Recensione Daybreakers - L'ultimo vampiro (2010)

I fratelli Spierig, autori dello script ed artefici della regia di Daybreakers - L'ultimo vampiro, sono abili a delineare un'ambientazione suggestiva, creando il perfetto background in cui muovere i propri personaggi, ma non riescono a completare l'opera, affrettando troppo l'evoluzione dello script ed i passi verso il finale.

Bentornati Vampiri

Siamo nel 2019 e il mondo è dei vampiri.
Non si tratta della predominanza mediatica che i giovanili e vivaci discendenti di Dracula hanno negli ultimi anni grazie a Twilight e simili, ma di una vera e propria conquista del pianeta, riducendo la razza umana ad un misero 5% non ancora vampirizzato, un piccolo gruppo costretto a nascondersi per non essere catturato e tenuto come bestiame da mungere per ricavare il sangue, indispensabile al sostentamente dei vampiri. E' infatti il sangue l'ovvia necessità primaria dei nuovi dominatori del mondo, un bisogno aggravato dalla evidente regressione psicofisica subita da loro in caso di lunghi periodi di privazione, una sete che spinge i ricercatori ad impegnarsi nel tentativo di sintetizzare una sostanza artificiale che possa sostituire la controparte reale estratta dalle sempre più esigue comunità umane, alla stregua del Tru Blood della serie (quasi) omonima, True Blood.
Una crisi, quella che vive il nuovo mondo dei vampiri, che ha evidenti riferimenti alla condizione in cui versa la nostra società, e che i ricercatori dai denti aguzzi sono impegnati a risolvere, a cominciare da Edward, il personaggio di Ethan Hawke, vampiro insoddisfatto della sua condizione che mira ad andare anche oltre l'obiettivo dei suoi studi, cercando una cura per il vampirismo. Cura che gli viene offerta su un piatto d'argento in modo imprevisto grazie al suo imprevisto contatto con una piccola comunità di umani che circonda il bizzarro Elvis, un ex-vampiro che è guarito dalla sua condizione.
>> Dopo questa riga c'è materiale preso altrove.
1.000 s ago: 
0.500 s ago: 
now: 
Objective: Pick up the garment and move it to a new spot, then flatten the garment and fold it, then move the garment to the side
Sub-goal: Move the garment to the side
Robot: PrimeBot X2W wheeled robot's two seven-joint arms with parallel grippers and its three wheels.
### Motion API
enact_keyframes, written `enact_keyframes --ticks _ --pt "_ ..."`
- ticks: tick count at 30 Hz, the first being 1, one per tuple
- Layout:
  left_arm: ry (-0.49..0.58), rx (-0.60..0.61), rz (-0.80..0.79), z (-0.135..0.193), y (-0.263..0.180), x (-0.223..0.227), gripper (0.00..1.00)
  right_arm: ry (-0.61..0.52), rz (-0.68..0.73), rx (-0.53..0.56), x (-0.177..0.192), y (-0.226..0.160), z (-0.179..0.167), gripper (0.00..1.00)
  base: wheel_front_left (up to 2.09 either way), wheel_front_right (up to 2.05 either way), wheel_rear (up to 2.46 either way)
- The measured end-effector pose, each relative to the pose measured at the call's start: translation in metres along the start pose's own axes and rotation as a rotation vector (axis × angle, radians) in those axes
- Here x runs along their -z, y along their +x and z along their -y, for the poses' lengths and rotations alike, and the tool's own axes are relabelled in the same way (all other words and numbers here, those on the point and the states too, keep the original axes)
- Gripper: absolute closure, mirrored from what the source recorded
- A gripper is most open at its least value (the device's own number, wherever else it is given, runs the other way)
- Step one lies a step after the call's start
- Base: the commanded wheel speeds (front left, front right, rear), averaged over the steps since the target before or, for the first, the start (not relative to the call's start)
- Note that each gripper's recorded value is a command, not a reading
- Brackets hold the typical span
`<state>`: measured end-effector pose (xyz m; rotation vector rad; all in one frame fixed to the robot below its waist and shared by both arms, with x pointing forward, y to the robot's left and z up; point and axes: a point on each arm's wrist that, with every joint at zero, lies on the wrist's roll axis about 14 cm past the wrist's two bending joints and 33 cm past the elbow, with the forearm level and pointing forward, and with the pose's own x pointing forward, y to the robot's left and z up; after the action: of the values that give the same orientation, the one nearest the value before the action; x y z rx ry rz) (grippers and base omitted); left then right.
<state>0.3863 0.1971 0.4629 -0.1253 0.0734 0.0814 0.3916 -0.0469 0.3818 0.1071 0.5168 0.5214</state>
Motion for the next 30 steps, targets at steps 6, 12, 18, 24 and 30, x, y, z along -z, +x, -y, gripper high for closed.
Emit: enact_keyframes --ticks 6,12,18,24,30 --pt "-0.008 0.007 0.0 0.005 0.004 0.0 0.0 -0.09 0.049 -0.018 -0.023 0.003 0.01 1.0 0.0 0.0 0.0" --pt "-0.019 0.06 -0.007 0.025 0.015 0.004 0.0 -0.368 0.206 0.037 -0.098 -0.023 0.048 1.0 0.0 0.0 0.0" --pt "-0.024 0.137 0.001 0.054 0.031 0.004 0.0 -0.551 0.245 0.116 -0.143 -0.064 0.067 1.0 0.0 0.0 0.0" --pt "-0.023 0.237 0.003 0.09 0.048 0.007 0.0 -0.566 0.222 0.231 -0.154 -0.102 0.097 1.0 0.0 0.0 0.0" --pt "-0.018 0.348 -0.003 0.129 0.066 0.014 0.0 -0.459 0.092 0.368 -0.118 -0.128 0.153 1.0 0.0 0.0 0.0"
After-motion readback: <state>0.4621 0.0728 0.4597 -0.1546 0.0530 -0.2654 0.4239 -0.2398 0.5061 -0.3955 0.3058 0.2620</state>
I fratelli Spierig, autori dello script ed artefici della regia di Daybreakers - L'ultimo vampiro, sono abili a delineare un'ambientazione suggestiva, dai dettagli vagamente anni '50 e ricca di citazioni ed ammiccamenti nel riprodurre la nostra società in versione vampirizzata, creando il perfetto background in cui muovere i propri personaggi, con un giusto mix di elementi che non stona nemmeno nei palesi riferimenti alla crisi energetica mondiale o nei semplici sottotesti politici, che forniscono una semplice, ma nè banale nè invasiva, ulteriore chiave di lettura alla storia. Non si resta delusi nel vedere le idee più o meno originali riguardo la tecnologia o in generale il contesto fisiologico e sociologico di una società basata su vampiri e la prima parte del film, che introduce ambientazione e background, è molto ricercato nel look, guidando lo spettatore con sicurezza, facendolo sentire a proprio agio e dando il giusto materiale anche agli attori per rendere credibili i propri ruoli e le loro scelte: sia Ethan Hawke nel dipingere l'idealista scienziato, sia Sam Neill nei panni dello spietato dirigente, fino ad un Willem Dafoe in forma alle prese con un personaggio che ha un vago sapore carpenteriano.
E' sullo sviluppo successivo che gli Spierig non riescono a completare l'opera, affrettando troppo l'evoluzione dello script ed i passi verso un finale in cui l'azione domina la scena con un eccesso di soluzioni visive da videoclip non all'altezza della prima metà del film, rendendo Daybreakers nel complesso poco equilibrato.
Non mancano, però, i pregi anche alla parte finale del film, che ha il merito di mettere in scena una dose di violenza e gusto gore che sono mancati ad una certa moderna generazione di vampiri: tormentati, romantici e sognatori, i succhiasangue di Twilight, ed in una certa misura quelli di The Vampire Diaries, finiscono per risultare a volte troppo politically correct per rendere giustizia alla mitologia alle loro spalle, mentre quelli protagonisti di Daybreakers risultano più diretti e sanguinari, più vicini a quelli dipinti in True Blood, pur senza le derive grottesche della serie di Alan Ball.
L'impressione generale al termine della visione è di una buona idea trasformata in una ambientazione interessante, a cui è mancata il passo finale verso una singola storia articolata e coinvolgente; un problema a cui si potrà porre rimedio in eventuali seguiti, se ben gestiti, o, perchè no, in una produzione televisiva di più ampio respiro.